4.211 Personen im Alter von 23 bis 65 Jahren wurden im Januar und Februar 2023 für die Vermächtnisstudie befragt. Der Schwerpunkt der Studie liegt auf dem Vererben von persönlichen Werten an künftige Generationen. Es werden Fragen gestellt wie: Welche persönlichen Lebenserfahrungen, Handlungsweisen und Einstellungen möchten Menschen in Deutschland weitergeben? Sozialstrukturell möchten die Forschenden wissen, inwieweit dieses Vermächtnis nach Alter, Geschlecht, Familienstand und sozialer Schicht variiert.

Dabei haben die Forschenden zum ersten Mal neben der unbezahlten (Haus-)Arbeit auch die unsichtbare kognitive Arbeit erfasst, die als „Mental Load“ bezeichnet wird: Wer übernimmt wieviel der unbezahlten und unsichtbaren mentalen Arbeit, die bei der Organisation des partnerschaftlichen Zusammenlebens und dem Leben mit Kindern anfällt? „Die Studie hat gezeigt, dass Frauen diejenigen sind, die das Gros der unbezahlten Arbeit schultern – und zwar unabhängig davon, ob sie selbst nicht erwerbstätig sind, in Teilzeit oder gar Vollzeit arbeiten“, sagt Lena Hipp. „Wenn es um diese alltäglichen Managementaufgaben geht, wie Einkaufs- und Urlaubsplanung oder Finanzen, sehen wir, dass in den allermeisten abgefragten Bereichen die Aufgaben überwiegend von den Frauen erledigt werden“, so die Forscherin. „Männern ist zwar bewusst, dass sie weniger leisten als ihre Partnerinnen. Aber Frauen schätzenden Anteil, den ihre männlichen Partner an dieser mentalen Arbeit schultern, als noch geringer ein als Männer dies selbst tun.“ Von 21 abgefragten Dingen, an die man im Alltag denken muss, werden nur drei überwiegend von Männern geleistet: Finanzen, Reparaturen und der Kontakt mit Handwerkern.

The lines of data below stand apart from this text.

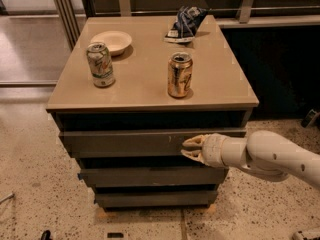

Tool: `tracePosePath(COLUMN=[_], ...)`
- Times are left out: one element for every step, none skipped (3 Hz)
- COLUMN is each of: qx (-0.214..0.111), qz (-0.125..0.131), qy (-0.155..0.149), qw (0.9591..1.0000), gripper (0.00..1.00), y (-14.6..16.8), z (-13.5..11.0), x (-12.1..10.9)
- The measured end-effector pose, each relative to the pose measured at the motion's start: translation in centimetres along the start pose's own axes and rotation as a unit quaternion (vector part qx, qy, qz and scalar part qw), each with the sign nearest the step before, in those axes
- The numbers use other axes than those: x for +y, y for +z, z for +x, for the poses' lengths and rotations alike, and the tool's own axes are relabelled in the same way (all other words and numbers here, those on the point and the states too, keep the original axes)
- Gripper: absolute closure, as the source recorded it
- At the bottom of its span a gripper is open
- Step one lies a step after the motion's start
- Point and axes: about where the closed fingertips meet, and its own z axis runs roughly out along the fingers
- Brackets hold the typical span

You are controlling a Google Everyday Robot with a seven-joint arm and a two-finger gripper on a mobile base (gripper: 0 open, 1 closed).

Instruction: Close top drawer

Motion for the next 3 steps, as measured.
tracePosePath(qx=[-0.010, -0.003, -0.005], qz=[-0.035, -0.059, -0.067], qy=[0.030, 0.060, 0.053], qw=[0.9989, 0.9965, 0.9963], gripper=[0.03, 0.00, 0.00], y=[-4.1, -9.2, -9.9], z=[-1.8, -3.4, -4.5], x=[1.6, 3.4, 3.5])
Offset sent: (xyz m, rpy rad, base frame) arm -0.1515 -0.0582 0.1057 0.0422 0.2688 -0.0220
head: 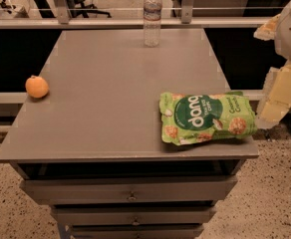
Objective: Move green rice chip bag near orange
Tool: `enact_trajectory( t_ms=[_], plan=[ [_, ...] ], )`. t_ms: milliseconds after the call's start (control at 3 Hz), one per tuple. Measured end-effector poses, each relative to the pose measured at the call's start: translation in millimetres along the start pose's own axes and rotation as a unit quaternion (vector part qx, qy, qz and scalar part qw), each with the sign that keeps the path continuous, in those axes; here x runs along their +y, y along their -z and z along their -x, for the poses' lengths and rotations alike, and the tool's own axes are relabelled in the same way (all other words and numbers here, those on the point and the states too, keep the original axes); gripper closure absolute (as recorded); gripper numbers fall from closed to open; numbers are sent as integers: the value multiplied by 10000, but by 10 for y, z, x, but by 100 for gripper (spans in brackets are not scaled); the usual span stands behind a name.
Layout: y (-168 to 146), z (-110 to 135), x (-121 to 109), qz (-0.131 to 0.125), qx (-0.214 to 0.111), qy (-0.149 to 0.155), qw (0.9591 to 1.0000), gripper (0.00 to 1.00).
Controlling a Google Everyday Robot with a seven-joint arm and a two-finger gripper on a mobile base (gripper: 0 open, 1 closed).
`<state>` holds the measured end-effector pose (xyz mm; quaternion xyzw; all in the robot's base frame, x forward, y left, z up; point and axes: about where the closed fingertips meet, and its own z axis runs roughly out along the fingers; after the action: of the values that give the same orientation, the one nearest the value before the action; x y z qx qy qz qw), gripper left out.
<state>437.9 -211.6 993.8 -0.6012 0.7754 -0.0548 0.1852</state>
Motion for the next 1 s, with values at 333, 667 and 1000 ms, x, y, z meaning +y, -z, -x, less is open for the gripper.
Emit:
enact_trajectory(
  t_ms=[333, 667, 1000],
  plan=[
    [1, 0, 0, -1, 0, 0, 10000, 0],
    [-264, 8, 45, 166, -304, 53, 9994, 0],
    [-794, 56, 229, 537, -792, 309, 9949, 0]
  ],
)
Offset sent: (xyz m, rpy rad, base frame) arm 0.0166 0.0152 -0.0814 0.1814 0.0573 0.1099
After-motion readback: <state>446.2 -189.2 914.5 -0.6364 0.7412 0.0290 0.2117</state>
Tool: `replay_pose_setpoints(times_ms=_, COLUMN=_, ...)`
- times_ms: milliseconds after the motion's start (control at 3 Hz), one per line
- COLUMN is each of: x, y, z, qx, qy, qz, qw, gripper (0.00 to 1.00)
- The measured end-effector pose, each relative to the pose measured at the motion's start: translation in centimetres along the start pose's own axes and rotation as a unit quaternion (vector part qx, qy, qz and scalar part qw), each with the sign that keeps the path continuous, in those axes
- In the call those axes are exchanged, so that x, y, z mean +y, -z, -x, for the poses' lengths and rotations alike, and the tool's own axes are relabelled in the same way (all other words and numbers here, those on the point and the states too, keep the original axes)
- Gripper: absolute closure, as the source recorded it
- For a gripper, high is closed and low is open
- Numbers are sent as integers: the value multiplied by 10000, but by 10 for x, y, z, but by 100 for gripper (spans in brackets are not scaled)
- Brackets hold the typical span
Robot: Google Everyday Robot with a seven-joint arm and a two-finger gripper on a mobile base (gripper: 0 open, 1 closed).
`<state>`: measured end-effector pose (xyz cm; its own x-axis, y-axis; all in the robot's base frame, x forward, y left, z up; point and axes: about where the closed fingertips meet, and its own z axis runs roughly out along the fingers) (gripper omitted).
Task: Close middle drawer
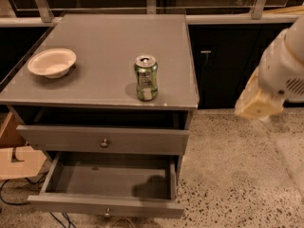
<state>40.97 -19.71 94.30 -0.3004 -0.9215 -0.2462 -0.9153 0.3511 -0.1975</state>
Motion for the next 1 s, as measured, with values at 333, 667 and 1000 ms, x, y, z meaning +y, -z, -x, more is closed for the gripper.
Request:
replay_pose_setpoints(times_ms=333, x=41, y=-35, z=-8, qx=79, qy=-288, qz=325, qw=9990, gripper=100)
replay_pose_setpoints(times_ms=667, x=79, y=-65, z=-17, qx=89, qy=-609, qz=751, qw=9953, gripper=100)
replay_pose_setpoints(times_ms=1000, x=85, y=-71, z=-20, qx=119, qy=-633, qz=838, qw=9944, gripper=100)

Dieses Ungleichgewicht ist auch für die psychische Gesundheit nicht ohne Folgen: Ein zu hoher Mental Load kann auf Dauer zu gesundheitlichen Problemen führen. Gereiztheit und chronische Erschöpfung wie beim Burn-On-Phänomen können Anzeichen sein. Aber auch Migräne, Tinnitus, Schlafstörungen oder sogar Depressionen können auftreten. Ebenso können sich Blutdruck und Herzfrequenz erhöhen, wenn man unter anhaltender emotionaler Überlastung steht.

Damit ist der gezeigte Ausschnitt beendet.